Rina menghubungi Luna, sahabat adiknya sekaligus sepupu iparnya.
" Apa Riana menghubungimu atau sesuatu?."
" Iya, tadi dia sempat menelpon tapi aku angkat sudah dimatikan lagi. Ada apa?.:
" Dia sepertinya ada masalah berat. Tadi dia sempat ke rumah, cuma sayang dia ketemu mama soalnya aku di kamar." Cerita Rina.
" Nanti kuhubungi kalau dia menelpon lagi."
" Oke."
Orang yang sedang mereka cari tengah berada di sebuah kamar hotel merenungi perjalanan cintanya sampai seorang melakukan panggilan telpon.
" Halo.." Riana menjawab telpon.
" Alhamdulillah, akhirnya kamu mengangkatnya." Suara cemas terdengar disana.
" Riana, ini aku, Diva."
" Oh.... ada apa?."
" Kamu ada dimana?." Tanya Diva lagi.
Riana menyebut kamar hotelnya.
" Tunggu aku disana, jangan kemana-mana." Panggilan terputus sepihak.

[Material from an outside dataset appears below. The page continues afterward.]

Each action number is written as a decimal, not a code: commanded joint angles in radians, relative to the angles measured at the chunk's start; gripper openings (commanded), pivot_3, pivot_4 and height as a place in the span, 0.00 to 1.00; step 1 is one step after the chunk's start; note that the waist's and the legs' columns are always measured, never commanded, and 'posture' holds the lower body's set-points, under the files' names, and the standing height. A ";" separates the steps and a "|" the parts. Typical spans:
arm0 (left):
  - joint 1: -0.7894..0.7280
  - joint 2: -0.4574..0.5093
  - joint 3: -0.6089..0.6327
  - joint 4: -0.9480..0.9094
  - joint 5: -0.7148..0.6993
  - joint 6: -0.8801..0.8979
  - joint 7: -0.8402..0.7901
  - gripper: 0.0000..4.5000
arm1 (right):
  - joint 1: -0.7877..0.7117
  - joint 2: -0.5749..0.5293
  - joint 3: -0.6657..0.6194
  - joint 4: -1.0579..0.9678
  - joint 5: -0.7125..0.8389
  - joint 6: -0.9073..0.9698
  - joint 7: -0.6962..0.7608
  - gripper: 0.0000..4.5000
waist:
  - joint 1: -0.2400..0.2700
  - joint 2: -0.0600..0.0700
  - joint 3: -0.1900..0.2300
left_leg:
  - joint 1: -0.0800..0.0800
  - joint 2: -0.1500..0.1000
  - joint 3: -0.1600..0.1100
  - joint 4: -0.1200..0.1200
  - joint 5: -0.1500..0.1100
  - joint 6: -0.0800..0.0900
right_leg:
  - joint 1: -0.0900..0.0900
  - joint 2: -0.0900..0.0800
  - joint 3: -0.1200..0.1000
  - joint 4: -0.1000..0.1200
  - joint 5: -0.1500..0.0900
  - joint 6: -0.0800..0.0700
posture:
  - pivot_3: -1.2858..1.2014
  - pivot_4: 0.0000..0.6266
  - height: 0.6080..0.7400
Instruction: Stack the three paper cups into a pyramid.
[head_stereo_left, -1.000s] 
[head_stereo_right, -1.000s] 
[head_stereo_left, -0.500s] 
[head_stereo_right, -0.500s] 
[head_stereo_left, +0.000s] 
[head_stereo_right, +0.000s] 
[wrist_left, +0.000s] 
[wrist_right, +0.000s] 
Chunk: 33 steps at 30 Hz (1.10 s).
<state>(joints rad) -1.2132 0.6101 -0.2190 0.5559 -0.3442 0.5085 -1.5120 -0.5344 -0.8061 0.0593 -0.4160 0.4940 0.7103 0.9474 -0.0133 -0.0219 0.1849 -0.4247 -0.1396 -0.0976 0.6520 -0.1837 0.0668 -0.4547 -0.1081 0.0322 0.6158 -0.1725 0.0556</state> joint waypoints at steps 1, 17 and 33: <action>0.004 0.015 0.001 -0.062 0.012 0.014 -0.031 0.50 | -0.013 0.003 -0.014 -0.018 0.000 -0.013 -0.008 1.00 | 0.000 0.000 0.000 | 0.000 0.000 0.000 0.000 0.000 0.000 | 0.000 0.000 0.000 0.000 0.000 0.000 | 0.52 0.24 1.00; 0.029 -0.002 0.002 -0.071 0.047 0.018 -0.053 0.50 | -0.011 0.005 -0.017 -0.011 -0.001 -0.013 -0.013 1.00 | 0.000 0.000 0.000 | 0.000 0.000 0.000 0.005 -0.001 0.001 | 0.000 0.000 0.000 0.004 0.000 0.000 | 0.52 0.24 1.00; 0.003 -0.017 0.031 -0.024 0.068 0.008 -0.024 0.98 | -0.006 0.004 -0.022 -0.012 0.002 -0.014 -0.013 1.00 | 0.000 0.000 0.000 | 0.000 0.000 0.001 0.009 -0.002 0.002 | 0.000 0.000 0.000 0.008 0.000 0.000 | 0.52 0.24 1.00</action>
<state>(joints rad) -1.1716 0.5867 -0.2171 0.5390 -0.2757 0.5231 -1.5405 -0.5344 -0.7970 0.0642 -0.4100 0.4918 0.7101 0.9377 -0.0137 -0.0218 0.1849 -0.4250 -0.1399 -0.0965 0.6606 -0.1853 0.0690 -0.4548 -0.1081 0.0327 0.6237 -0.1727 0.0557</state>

Riana hanya menatap ponselnya dengan bingung.
Tak berselang lama, suara ketukan terdengar. Dia melihat wajah dua sahabatnya di intercom bersama seorang pelayan.
Riana membuka pintu.
" Masuk." Katanya dengan suara sengau.
Diva memberi Tip pada pelayan itu sebelum melangkah masuk.
Luna dan Diva bergantian memeluk Riana sebelum menemukan posisi yang nyaman untuk mengobrol.
" Tadi, ka Rina nelpon ke aku kalau kamu ada masalah." Luna cepat menjelaskan.
" Aku Menelpon Diva sekalian."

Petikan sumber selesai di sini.